** Exercise prompt **
Report each line from the listing that the string "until" appears in.

+ + + + +

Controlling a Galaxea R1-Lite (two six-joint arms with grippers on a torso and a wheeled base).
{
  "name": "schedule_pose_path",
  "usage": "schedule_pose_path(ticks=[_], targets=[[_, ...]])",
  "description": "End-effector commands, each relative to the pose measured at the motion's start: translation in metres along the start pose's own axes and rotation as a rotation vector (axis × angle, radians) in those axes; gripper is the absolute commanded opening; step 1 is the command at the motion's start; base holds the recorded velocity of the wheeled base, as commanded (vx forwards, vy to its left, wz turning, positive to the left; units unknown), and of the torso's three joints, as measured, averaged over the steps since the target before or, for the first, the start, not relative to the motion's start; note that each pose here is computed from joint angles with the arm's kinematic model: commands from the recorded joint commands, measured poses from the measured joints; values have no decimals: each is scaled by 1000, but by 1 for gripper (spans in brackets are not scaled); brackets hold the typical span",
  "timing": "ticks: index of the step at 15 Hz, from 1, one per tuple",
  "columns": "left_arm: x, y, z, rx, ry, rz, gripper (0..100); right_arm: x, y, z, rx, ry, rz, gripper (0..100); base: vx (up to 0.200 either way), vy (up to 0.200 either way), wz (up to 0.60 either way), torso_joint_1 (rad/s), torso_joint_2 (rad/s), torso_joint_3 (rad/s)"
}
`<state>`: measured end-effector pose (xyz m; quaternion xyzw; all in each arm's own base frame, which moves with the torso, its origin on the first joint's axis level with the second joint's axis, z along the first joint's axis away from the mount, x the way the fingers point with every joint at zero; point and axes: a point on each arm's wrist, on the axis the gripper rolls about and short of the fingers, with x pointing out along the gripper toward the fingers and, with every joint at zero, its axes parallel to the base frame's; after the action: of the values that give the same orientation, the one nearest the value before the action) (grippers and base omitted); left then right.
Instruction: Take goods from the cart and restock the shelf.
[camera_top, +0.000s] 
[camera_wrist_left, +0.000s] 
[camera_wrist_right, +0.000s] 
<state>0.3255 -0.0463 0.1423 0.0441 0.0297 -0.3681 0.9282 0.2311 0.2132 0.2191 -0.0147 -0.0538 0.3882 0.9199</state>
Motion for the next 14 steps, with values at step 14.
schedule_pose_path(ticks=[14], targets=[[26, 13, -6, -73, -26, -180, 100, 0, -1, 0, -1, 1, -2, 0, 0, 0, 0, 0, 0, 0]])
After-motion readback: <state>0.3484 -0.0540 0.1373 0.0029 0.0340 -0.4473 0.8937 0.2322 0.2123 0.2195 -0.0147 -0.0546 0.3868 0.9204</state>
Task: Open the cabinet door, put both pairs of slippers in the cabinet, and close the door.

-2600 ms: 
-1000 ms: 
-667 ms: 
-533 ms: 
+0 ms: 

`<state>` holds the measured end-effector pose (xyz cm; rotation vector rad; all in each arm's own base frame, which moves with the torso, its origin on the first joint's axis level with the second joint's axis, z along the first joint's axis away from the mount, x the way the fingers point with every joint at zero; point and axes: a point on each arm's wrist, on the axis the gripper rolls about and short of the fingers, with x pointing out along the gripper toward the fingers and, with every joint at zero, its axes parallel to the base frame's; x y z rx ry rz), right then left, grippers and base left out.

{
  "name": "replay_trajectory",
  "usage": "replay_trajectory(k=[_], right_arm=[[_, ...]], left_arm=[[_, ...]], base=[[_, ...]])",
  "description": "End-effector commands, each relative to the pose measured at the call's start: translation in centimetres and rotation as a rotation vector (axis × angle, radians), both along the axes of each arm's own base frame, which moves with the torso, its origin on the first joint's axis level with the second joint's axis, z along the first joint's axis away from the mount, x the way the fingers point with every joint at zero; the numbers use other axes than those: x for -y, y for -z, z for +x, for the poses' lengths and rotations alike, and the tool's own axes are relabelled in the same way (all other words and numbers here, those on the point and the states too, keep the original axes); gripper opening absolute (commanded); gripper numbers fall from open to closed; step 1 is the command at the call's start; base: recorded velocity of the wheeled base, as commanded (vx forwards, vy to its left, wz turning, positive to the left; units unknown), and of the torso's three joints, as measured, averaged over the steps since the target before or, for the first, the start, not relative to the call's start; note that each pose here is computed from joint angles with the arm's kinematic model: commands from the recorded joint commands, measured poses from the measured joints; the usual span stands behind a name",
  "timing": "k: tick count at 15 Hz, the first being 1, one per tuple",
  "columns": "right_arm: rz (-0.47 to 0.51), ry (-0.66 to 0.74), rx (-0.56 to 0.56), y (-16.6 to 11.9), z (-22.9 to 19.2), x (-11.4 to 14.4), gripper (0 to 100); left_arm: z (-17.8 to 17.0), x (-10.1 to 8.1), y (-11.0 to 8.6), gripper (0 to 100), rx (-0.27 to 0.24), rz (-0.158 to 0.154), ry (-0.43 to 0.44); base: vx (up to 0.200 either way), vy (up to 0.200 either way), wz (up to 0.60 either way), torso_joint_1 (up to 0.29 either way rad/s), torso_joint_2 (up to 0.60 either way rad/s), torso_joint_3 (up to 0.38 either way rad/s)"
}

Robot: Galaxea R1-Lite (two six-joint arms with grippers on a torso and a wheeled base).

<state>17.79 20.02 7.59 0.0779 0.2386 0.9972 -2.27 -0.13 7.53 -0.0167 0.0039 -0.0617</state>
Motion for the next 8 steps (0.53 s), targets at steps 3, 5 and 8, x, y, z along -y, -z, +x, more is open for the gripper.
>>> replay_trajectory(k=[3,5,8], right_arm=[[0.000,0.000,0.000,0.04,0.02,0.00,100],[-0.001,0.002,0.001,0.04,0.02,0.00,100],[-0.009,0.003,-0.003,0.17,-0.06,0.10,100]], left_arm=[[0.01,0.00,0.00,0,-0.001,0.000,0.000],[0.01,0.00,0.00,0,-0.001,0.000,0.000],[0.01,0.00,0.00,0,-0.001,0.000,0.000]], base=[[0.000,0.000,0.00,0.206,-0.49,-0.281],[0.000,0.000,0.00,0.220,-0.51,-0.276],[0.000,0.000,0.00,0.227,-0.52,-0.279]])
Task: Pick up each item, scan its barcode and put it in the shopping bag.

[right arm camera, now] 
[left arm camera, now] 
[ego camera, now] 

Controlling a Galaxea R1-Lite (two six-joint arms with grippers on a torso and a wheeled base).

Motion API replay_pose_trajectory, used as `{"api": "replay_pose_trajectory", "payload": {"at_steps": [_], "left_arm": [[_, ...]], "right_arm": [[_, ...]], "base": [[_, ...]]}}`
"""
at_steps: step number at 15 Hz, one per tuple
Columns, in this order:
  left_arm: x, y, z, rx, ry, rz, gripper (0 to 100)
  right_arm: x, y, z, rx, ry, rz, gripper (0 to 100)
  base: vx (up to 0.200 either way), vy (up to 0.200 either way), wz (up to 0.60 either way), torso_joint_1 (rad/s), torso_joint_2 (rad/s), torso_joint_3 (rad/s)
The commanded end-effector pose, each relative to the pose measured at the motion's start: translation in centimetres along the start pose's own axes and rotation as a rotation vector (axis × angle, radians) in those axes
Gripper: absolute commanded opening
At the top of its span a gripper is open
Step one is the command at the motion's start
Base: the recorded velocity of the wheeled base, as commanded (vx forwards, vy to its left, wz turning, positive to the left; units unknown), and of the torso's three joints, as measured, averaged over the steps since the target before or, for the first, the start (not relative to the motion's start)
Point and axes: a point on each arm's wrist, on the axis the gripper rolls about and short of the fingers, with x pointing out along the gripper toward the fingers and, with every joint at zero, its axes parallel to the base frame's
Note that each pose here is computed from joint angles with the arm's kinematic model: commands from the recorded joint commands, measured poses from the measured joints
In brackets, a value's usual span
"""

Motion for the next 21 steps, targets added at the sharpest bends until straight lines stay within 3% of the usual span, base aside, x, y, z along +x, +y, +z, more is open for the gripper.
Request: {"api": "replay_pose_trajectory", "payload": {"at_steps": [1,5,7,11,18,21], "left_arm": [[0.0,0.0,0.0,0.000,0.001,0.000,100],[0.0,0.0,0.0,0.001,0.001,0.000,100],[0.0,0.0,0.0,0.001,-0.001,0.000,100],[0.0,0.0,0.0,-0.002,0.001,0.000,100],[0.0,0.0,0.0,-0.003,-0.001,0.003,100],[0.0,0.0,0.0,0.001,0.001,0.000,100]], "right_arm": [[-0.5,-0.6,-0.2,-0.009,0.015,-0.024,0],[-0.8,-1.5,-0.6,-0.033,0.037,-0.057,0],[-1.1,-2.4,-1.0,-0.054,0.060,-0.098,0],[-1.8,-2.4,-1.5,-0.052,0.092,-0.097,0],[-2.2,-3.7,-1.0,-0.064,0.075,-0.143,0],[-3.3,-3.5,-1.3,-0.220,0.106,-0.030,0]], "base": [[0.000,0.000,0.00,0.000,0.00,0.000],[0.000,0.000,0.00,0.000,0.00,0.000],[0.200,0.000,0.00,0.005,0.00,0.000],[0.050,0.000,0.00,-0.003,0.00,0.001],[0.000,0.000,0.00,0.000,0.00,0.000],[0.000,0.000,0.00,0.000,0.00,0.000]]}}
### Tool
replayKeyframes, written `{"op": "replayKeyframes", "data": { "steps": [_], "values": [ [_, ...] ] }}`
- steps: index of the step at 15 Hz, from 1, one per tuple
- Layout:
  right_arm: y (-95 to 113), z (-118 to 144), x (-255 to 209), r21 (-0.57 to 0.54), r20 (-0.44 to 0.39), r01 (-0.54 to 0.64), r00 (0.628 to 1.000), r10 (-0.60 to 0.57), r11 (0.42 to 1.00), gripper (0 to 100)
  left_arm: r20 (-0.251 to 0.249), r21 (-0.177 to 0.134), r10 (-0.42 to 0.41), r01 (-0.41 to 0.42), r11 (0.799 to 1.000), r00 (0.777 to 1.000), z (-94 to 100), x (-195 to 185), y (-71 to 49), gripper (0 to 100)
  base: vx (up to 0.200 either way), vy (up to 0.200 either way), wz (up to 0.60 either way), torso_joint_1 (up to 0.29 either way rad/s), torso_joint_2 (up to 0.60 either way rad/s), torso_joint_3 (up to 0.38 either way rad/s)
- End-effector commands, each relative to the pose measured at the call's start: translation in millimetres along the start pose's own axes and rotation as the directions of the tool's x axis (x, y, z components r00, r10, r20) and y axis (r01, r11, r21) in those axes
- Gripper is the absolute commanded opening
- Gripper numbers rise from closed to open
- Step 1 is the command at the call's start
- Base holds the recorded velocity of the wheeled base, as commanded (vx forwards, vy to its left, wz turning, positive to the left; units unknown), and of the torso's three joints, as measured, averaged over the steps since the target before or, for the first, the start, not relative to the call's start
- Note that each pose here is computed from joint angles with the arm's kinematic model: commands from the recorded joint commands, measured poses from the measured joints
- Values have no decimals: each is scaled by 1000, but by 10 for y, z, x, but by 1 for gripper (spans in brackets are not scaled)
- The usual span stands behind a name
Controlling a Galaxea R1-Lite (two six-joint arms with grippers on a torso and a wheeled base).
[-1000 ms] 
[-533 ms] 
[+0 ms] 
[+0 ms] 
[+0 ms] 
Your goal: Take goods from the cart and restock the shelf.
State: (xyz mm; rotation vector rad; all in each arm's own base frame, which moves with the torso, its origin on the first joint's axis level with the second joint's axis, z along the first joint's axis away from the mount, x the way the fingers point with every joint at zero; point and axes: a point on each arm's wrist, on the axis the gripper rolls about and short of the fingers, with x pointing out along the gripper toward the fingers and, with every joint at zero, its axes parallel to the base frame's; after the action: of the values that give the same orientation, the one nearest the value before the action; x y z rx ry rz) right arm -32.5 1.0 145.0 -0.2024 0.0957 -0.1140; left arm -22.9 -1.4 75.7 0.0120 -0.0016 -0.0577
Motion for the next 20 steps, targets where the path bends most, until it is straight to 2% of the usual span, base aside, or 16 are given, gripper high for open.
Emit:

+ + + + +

** Task solution **
Motion for the next 21 steps, targets added at the sharpest bends until straight lines stay within 3% of the usual span, base aside, x, y, z along +x, +y, +z, more is open for the gripper.
Motion for the next 20 steps, targets where the path bends most, until it is straight to 2% of the usual span, base aside, or 16 are given, gripper high for open.

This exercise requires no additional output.